Силы соблазна. Особенно в сочетании с тонкими черными чулками и дерзкими алыми трусиками.
Все мужчины одинаковы. Не важно, писатели они или психиатры. Они подчиняются своим членам. Чтобы получить доступ к их жестким дискам, нужно всего лишь добиться жесткости в определенных частях их организмов. Пароль у доктора Джонга оказался легким. Всего-то имя его покойной жены. Помогло еще и то, что в наши дни у большинства психиатров есть удаленный доступ к рабочим записям. Изящная машинка размером с ладонь, которую они носят в кармане.
До чего же, блин, удобно.
Мне даже не пришлось особенно страдать, вопреки переживаниям Хельмута Джонга, ДМ, БХ, КМН, ЧСМИП. Этот человек не утратил привлекательности, несмотря на свои почтенные шестьдесят четыре года. И волос тоже (серебристая седина делала его похожим на милого снежного леопарда). И мастерства в постели, если на то пошло. Несмотря на то, что он уже год был вдовцом и давно не практиковался.

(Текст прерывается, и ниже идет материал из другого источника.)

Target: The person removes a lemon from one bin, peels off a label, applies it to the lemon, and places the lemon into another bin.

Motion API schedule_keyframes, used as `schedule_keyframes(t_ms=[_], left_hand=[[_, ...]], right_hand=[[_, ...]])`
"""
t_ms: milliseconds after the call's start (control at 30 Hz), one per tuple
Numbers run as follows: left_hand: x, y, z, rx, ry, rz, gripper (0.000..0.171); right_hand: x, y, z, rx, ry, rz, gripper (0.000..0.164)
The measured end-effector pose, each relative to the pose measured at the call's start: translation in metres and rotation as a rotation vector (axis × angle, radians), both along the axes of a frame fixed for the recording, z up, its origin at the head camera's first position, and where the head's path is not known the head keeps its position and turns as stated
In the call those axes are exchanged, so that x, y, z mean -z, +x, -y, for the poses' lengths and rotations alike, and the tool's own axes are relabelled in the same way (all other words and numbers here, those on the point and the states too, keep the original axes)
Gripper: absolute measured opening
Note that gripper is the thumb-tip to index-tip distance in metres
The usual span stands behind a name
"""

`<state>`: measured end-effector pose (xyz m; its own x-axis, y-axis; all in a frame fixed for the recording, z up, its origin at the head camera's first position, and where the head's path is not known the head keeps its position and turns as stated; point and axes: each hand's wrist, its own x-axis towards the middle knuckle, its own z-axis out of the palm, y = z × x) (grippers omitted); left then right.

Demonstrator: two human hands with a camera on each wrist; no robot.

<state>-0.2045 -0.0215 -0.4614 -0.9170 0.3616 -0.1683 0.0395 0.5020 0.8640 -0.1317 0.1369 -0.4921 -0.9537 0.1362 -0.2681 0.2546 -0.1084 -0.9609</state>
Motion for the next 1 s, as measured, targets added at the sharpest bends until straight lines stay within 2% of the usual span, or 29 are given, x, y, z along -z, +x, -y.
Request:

Поразительно, между прочим, что скрывают психиатры. Например, тот факт, что он случайно прописал престарелой пациентке 25 миллиграммов валиума – ежедневно, в течение четырех недель – вместо 2,5. Потом написал несчастной женщине униженное письмо, умоляя не подавать на него в суд за профессиональную небрежность.